In the listing below, find the line holding "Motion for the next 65" and the line holding "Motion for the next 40". Write out those two lines and all lines between, exactly, and nothing more.

----- PROVIDED RECORDS

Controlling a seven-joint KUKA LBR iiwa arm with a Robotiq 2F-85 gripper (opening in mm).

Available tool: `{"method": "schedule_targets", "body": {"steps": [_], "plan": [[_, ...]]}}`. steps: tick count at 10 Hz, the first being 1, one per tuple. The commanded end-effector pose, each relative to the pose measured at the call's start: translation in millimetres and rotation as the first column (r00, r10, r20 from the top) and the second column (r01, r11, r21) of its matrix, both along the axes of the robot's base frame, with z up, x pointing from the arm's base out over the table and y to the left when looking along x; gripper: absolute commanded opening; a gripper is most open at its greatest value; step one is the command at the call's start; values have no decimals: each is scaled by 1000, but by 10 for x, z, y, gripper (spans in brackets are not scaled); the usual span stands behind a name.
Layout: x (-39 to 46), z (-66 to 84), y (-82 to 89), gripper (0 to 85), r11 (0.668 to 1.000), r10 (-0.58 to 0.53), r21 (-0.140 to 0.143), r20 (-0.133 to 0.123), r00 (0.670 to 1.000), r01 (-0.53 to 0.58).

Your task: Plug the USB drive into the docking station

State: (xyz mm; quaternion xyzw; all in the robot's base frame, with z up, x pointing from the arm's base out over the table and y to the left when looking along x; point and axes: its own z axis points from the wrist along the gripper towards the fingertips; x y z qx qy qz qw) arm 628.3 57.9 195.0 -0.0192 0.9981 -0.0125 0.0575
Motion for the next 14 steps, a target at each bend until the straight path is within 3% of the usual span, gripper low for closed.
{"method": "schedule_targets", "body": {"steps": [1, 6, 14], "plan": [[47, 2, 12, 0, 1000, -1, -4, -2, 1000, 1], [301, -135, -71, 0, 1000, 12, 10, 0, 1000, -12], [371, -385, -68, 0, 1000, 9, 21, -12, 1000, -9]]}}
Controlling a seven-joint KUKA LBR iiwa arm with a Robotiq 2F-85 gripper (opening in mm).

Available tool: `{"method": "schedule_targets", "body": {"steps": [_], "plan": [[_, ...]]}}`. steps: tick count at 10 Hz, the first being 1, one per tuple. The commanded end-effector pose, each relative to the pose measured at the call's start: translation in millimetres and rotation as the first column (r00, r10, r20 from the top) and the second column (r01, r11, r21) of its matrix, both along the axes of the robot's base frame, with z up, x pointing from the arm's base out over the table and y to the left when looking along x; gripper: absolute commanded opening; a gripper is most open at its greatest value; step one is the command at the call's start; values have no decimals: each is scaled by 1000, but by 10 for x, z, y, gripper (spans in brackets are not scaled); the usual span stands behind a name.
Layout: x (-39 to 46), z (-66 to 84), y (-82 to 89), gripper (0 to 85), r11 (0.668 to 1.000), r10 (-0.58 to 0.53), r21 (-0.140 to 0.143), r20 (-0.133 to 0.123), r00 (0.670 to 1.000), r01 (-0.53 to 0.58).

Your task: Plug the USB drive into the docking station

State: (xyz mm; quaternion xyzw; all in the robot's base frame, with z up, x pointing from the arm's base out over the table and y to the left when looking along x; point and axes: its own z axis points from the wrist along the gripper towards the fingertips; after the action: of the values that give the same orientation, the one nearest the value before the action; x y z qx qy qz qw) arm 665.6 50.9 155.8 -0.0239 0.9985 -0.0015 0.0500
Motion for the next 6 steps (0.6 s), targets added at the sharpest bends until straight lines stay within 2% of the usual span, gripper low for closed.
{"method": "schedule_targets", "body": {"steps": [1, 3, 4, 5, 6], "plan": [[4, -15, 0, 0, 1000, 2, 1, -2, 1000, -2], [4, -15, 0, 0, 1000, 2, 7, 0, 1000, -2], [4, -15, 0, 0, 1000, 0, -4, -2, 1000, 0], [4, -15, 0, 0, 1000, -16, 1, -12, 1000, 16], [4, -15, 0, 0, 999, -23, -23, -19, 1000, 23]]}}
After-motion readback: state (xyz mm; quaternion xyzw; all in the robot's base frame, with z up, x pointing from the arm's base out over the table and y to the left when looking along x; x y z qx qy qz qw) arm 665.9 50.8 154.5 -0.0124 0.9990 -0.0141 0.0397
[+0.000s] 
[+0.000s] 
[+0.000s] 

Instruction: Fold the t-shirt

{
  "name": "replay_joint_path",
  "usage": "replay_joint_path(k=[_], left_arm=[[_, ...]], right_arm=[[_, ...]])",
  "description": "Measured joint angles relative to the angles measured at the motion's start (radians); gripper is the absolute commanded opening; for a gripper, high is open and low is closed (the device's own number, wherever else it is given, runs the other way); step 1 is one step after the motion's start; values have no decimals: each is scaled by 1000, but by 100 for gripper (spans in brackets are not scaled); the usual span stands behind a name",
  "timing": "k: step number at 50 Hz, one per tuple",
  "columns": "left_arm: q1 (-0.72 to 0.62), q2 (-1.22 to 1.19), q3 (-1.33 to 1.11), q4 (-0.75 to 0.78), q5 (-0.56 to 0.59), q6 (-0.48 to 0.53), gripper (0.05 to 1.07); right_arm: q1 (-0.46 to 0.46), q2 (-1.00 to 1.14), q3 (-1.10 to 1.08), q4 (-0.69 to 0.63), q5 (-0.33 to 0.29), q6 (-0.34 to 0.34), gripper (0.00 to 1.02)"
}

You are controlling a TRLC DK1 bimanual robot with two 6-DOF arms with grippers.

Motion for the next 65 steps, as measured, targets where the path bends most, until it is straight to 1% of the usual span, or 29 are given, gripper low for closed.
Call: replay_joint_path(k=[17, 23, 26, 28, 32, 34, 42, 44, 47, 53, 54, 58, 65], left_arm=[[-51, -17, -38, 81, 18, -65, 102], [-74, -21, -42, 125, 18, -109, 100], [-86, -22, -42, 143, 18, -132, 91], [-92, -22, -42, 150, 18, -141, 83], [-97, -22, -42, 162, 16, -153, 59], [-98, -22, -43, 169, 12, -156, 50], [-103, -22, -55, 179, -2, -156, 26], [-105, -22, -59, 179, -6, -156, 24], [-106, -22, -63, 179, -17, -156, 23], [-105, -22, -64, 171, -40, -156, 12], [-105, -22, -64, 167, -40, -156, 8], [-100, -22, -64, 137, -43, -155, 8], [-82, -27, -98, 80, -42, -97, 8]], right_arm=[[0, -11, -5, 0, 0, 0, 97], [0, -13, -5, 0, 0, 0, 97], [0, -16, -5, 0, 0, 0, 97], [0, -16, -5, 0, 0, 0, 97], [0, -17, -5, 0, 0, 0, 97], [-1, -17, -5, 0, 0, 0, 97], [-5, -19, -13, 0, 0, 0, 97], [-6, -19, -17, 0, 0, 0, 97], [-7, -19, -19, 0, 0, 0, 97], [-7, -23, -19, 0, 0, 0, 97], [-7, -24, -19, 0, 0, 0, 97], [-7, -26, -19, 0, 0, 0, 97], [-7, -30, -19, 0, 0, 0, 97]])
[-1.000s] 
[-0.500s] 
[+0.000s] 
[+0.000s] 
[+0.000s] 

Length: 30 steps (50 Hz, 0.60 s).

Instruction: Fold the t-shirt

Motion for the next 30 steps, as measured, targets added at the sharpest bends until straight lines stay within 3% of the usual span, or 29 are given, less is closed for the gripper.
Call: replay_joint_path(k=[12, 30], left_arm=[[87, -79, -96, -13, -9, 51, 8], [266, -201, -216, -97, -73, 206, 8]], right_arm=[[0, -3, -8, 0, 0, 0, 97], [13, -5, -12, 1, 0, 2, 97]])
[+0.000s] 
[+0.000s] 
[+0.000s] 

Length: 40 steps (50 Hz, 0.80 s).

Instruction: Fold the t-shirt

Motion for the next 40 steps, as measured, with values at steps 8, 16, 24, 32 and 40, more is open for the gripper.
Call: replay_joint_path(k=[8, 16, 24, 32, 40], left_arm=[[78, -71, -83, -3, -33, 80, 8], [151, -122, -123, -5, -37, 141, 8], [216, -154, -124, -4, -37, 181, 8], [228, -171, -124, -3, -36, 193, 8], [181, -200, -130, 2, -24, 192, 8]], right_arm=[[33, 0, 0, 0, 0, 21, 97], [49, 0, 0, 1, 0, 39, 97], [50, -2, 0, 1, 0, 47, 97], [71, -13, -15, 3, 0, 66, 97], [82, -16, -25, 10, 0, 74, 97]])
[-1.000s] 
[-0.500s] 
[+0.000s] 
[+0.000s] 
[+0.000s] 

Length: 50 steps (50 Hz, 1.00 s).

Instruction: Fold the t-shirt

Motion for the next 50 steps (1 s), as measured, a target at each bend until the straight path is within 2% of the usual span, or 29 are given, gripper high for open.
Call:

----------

## EXERCISE SOLUTION
Motion for the next 65 steps, as measured, targets where the path bends most, until it is straight to 1% of the usual span, or 29 are given, gripper low for closed.
Call: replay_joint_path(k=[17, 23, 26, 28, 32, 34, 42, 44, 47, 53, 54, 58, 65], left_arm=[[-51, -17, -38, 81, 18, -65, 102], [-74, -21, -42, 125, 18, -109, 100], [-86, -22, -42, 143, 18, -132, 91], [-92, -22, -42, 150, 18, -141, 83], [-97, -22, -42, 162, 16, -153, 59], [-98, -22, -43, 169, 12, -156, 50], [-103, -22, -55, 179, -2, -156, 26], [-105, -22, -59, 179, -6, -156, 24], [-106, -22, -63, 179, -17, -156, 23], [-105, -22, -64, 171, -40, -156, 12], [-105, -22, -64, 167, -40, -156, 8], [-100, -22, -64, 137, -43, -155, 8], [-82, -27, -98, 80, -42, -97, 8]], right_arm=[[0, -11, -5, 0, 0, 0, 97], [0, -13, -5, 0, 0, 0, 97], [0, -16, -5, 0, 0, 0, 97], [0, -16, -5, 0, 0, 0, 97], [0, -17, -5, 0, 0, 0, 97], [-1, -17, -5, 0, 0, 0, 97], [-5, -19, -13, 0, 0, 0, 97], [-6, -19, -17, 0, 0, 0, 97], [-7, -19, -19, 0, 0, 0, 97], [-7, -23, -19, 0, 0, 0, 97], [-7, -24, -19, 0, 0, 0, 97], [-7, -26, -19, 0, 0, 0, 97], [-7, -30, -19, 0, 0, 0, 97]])
[-1.000s] 
[-0.500s] 
[+0.000s] 
[+0.000s] 
[+0.000s] 

Length: 30 steps (50 Hz, 0.60 s).

Instruction: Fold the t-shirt

Motion for the next 30 steps, as measured, targets added at the sharpest bends until straight lines stay within 3% of the usual span, or 29 are given, less is closed for the gripper.
Call: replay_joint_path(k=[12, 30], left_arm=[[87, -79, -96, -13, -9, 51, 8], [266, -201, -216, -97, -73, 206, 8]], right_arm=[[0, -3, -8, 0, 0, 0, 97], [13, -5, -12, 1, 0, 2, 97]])
[+0.000s] 
[+0.000s] 
[+0.000s] 

Length: 40 steps (50 Hz, 0.80 s).

Instruction: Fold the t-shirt

Motion for the next 40 steps, as measured, with values at steps 8, 16, 24, 32 and 40, more is open for the gripper.

Nothing further is required of the output.